* _Your instructions_:
Your answer must be an exact transcription of the data, with every picture omitted.

┄┄┄┄┄┄┄┄┄┄

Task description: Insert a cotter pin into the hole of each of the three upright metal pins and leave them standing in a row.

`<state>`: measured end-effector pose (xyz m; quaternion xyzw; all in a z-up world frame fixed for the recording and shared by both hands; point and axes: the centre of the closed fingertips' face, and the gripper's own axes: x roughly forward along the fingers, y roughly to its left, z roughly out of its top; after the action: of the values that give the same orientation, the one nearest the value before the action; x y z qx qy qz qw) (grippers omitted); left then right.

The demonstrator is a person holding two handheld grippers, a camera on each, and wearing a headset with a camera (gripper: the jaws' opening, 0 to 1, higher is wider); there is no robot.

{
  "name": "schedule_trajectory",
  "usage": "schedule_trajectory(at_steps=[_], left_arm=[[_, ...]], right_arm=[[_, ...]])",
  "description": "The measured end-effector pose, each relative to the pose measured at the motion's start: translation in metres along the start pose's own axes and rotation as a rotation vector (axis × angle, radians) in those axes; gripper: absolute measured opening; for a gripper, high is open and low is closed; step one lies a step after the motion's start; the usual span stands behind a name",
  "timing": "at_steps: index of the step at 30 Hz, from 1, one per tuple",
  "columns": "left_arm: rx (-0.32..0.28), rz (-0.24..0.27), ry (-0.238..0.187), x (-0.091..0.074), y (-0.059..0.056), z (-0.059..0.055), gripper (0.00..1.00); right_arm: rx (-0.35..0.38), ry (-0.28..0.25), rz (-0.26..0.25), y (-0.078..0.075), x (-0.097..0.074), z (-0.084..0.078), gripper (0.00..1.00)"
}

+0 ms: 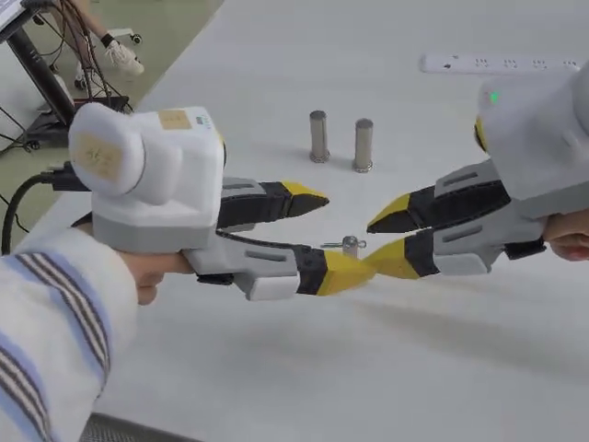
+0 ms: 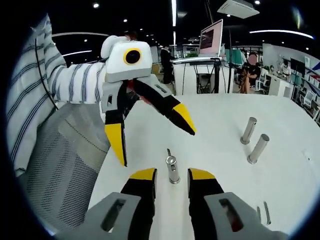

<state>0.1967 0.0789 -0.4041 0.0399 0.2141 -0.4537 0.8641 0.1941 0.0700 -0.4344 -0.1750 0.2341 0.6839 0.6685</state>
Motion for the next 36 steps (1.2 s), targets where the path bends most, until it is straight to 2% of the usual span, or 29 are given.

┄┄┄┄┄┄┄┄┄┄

* _Output_:
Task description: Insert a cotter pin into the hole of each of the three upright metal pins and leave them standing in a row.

`<state>`: measured end-effector pose (xyz m; quaternion xyzw; all in a z-up world frame fixed for the recording and shared by both hands; point and axes: the centre of the closed fingertips' face, and the gripper's own axes: x roughly forward along the fingers, y roughly to its left, z roughly out of its top; after the action: of the values that give the same orientation, the one nearest the value before the action; x y z qx qy qz qw) (grippers omitted); left then right.

The demonstrator is a person holding two handheld grippers, a camera on each, and wearing a headset with a camera (gripper: the jaws' opening, 0 to 1, higher is wider); there is no robot.

{
  "name": "schedule_trajectory",
  "usage": "schedule_trajectory(at_steps=[_], left_arm=[[_, ...]], right_arm=[[_, ...]])",
  "description": "The measured end-effector pose, each relative to the pose measured at the motion's start: translation in metres along the start pose's own axes and rotation as a rotation vector (axis × angle, radians) in those axes; gripper: absolute measured opening; for a gripper, high is open and low is closed; step one lies a step after the motion's start; the usual span stands behind a name",
  "timing": "at_steps: index of the step at 30 Hz, from 1, one per tuple",
  "columns": "left_arm: rx (-0.32..0.28), rz (-0.24..0.27), ry (-0.238..0.187), x (-0.091..0.074), y (-0.059..0.056), z (-0.059..0.055), gripper (0.00..1.00); right_arm: rx (-0.35..0.38), ry (-0.28..0.25), rz (-0.26..0.25), y (-0.078..0.075), x (-0.097..0.074), z (-0.084..0.078), gripper (0.00..1.00)"
}

+0 ms: 
+0 ms: 

<state>0.1967 0.0789 -0.4041 0.0399 0.2141 -0.4537 0.8641 0.1941 0.0700 -0.4344 -0.1750 0.2341 0.6839 0.6685</state>
Motion for the next 36 steps (1.2 s), targets where the path bends most, until it is straight to 2% of the usual span, or 29 are given.

No further output is needed here.